My favorite use of dreams involved my son’s paladin.
He’d hit 4th level (which in 2E AD&D is when you get your paladin mount), but they were still trapped in Castle Amber (or possibly Averoign). After the Black Lotus dust gave everyone dreams, he started having a recurring one, about a herd of giant elk from the point of view of a stalking predator, focusing on a particularly fine and majestic specimen. Each successive dream advanced the scene a little further, and his last dream had the unseen predator in hot pursuit of the elk.
The party was on the Isle of Dread by this point, and as they entered the tar pits region, a handful of giant elk rushed by the party, apparently fleeing something, and the paladin recognized a few of them as members of the herd in his dreams. He urgedthe party forward and they emerged from a copse of trees just in time to witness a massive sabre-toothed tiger catch the majestic elk, break its neck, and then discover that it was now stuck in a tar pit. It looked at the paladin and gave a plaintive ‘yowl’. The party rescued the big cat, and my son is now exceedingly pleased with it as his Holy Mount.
Has anyone played through the classic Dragonlance modules? Module DL10 has an extended semi-shared dream sequence in Silvanest. I’ve never played it, but it seems interesting.
Honestly, until the elk died, I thought the paladin was going to save the elk and the elk would be the mount. Either works. 🙂
So did my son. That was what I was trying to hint with the dreams. I think he really liked the twist, though.
He gives up using a lance, but gets a mount that can claw, bite, and kick for 1d4+4/1d4+4/2d6/1d4/1d4 = 14-36 damage. (He found a pair of arm bands that increase the damage of unarmed attacks by the limb their wrapped around by 3 – probably intended for a monk, now warn by his tiger).
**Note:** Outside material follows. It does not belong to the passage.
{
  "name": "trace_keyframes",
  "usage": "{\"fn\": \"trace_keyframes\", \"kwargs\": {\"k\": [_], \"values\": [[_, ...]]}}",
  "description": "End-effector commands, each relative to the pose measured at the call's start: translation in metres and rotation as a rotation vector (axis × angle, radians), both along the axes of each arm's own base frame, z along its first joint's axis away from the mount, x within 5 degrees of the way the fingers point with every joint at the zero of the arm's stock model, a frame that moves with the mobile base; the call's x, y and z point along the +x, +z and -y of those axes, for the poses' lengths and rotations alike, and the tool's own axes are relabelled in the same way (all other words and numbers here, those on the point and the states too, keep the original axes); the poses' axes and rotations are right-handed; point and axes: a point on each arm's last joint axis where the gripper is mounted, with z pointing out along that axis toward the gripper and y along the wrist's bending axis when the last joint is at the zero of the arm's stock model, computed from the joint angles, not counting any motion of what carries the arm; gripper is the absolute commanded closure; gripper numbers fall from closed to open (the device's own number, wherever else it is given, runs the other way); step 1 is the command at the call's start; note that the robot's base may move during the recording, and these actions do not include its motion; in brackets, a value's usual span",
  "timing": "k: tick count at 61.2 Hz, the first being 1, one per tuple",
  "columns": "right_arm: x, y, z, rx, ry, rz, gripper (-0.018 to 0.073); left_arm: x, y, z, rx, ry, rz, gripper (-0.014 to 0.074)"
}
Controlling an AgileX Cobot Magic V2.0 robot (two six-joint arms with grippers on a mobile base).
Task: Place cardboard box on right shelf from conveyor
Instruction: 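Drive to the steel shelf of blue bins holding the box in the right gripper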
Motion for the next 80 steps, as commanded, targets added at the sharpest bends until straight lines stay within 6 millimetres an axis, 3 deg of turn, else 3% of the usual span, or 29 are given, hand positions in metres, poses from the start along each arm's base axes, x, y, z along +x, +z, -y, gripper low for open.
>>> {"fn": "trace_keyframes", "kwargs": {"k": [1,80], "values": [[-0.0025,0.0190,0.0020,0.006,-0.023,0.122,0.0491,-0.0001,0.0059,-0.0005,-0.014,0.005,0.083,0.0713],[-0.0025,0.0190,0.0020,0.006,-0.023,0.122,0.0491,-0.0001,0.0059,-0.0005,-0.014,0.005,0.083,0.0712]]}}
Love, like the Mansus, defies boundaries 🙂
We use them a lot, nice way to talk long distance and good way to access places 🙂
I’ve got a link for you right here!
https://forums.giantitp.com/showthread.php?579196-One-of-my-finest-moments-as-a-DM-*Unmarked-Curse-of-Strahd-Spoilers!*
From a curse of strahd game I ran with some very enthusiastic players. Happened inbetween sessions as an email chain.
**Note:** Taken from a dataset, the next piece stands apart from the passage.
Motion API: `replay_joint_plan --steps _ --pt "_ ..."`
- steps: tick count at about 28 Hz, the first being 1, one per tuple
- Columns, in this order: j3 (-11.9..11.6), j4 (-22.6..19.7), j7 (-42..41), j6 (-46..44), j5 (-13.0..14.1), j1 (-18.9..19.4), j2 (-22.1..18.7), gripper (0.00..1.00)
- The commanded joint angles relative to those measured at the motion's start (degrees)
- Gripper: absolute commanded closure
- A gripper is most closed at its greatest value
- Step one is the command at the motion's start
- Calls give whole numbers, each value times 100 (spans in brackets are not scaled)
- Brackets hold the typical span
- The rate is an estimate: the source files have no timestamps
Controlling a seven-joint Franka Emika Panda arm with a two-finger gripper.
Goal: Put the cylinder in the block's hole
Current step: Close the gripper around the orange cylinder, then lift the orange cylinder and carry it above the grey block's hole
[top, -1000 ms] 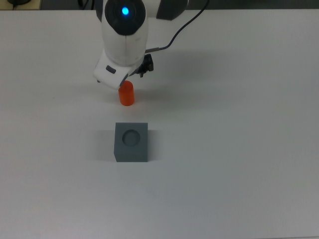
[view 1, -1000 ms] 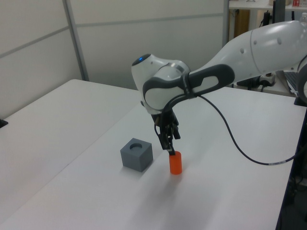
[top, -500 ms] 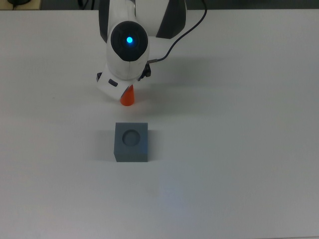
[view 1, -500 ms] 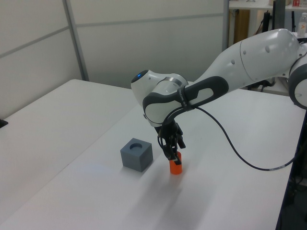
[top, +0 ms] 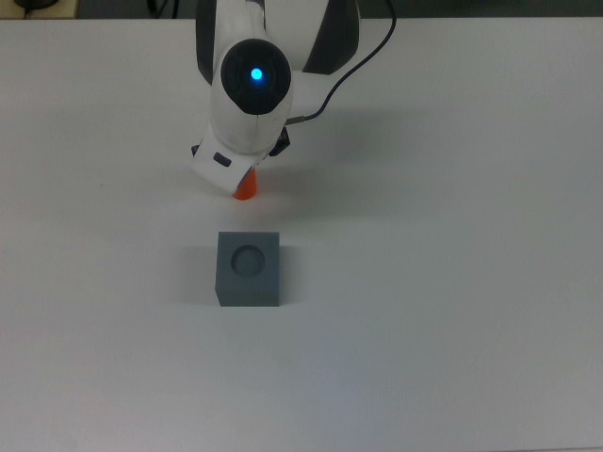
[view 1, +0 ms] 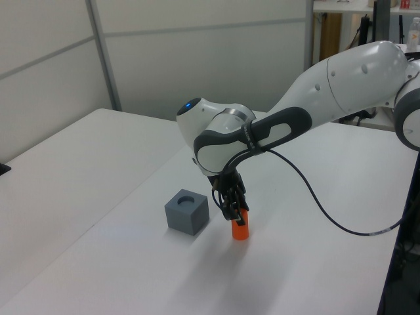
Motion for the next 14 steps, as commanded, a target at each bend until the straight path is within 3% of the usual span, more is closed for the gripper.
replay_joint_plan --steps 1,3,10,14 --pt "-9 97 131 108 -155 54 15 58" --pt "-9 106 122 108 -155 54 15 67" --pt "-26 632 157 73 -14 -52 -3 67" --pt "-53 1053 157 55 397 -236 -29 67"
I always use them for gods and patrons to communicate with their paladins, warlocks, etc. I usually make them very deceptive and misleading.
When I converted In Search of Sanity (the first book of the Strange Aeons adventure path) into a stand-alone adventure, I leaned heavily into dream stuff, since the PCs were literally trapped in a building where the border between reality and the Dimension of Dreams had fallen apart. Whenever the PCs rested, I gave each of them a written paragraph of what they dreamed about. Some of these were deliberately trippy (like swimming through the building full of water), some of these were foreshadowing of future foes, and some of them were fragments of the amnesiac PCs’ lost memories. One PC later used a spell to enter a lucid dream, encountered some more memories, and then ran into the adventure’s Freddy Kruger analog, who viciously mutilated them. (They were physically fine when they woke up.)
In a somewhat similar vein, in a different campaign the PCs encountered a sage in the desert who can sort of see the future. They each got to ask one question (which usually related to their long-term character goals) and get an unhelpfully cryptic poem in response. It was a good time.